Sorry if it's hard to understand what I'm trying to say. I'll try to make some code snippets to make it easier to understand.

Here we go:

What I usually do:

enum AnEnum {
	Bla,
	Blah
}

public class A {
	AnEnum anEnum;

	public A(AnEnum newAnEnum) {
		anEnum = newAnEnum;
	}
}

What he told us to do (I don't know if that string evaluation is 100% right, but this is pretty much it)

public class A {
	enum AnEnum {
		Bla,
		Blah
	}
	
	AnEnum anEnum;
	
	public A(string newAnEnum) {
		if(newAnEnum == "Bla") anEnum = AnEnum.Bla;
		else anEnum = AnEnum.Blah;
	}
}

Recommended Answers

All 4 Replies

I prefer your method personally. I go one step further and put enums in their own file with an extension of the TypeConverter class to perform casts between an enum and a string.

There is no reason why you can't, but it depends on the accessibility you need for the enum. If the namespace directly contains the enum than any object in that namespace has access to the enum. When its contained in a class, depending on its access modifier it may or may not be available to all the objects in that namespace.

Typically you would put the enum inside the class if the class encapsulates the extent of the usage of the enum.
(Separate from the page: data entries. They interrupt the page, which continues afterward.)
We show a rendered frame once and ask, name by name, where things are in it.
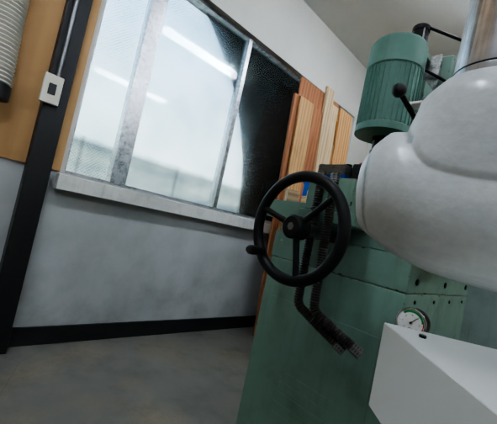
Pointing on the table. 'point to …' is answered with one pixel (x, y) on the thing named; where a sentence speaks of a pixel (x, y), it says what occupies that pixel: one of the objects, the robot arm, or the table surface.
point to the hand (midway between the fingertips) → (404, 129)
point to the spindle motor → (386, 111)
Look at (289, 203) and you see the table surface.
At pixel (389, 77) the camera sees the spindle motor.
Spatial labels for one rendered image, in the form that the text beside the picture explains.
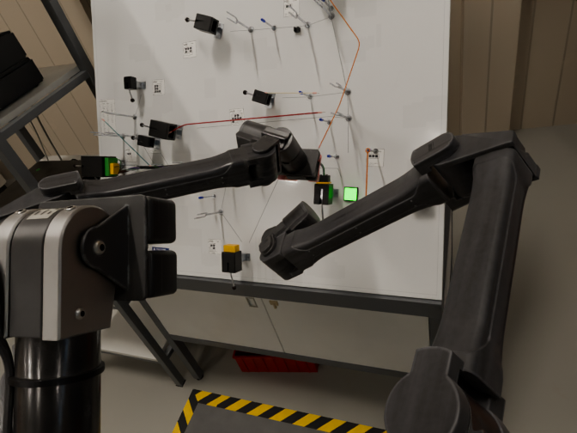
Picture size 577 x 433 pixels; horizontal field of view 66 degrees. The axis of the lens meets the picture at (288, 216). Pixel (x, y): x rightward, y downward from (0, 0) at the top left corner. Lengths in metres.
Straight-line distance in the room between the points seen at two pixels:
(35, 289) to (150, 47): 1.39
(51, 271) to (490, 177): 0.51
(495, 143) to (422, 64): 0.65
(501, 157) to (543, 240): 2.09
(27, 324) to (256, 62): 1.20
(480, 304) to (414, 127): 0.80
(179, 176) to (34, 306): 0.59
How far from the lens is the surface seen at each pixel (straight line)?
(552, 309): 2.41
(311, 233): 0.81
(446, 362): 0.45
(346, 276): 1.31
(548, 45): 3.33
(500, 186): 0.60
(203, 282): 1.52
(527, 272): 2.54
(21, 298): 0.30
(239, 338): 1.83
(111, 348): 2.42
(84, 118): 4.24
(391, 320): 1.45
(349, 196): 1.26
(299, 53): 1.35
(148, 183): 0.85
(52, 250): 0.28
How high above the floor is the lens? 1.88
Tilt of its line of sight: 39 degrees down
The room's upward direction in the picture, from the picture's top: 17 degrees counter-clockwise
If the enum has common items to the application that don't explicitly require the use of the class then its up to the developer to make the call.

My opinion too is your teacher's method is a waste of time, and making things too complex when they can be done simpler.

My usual practice is to put them in a separate file (not a separate class, but inside the same namespace) so they would be accessible from everywhere.

If your enum only has relevance for a particular class, leave it inside that class.
But most of the time enums have the tendency to be of a more general nature ( my experience ) so I think defining them outside a class is the way to go.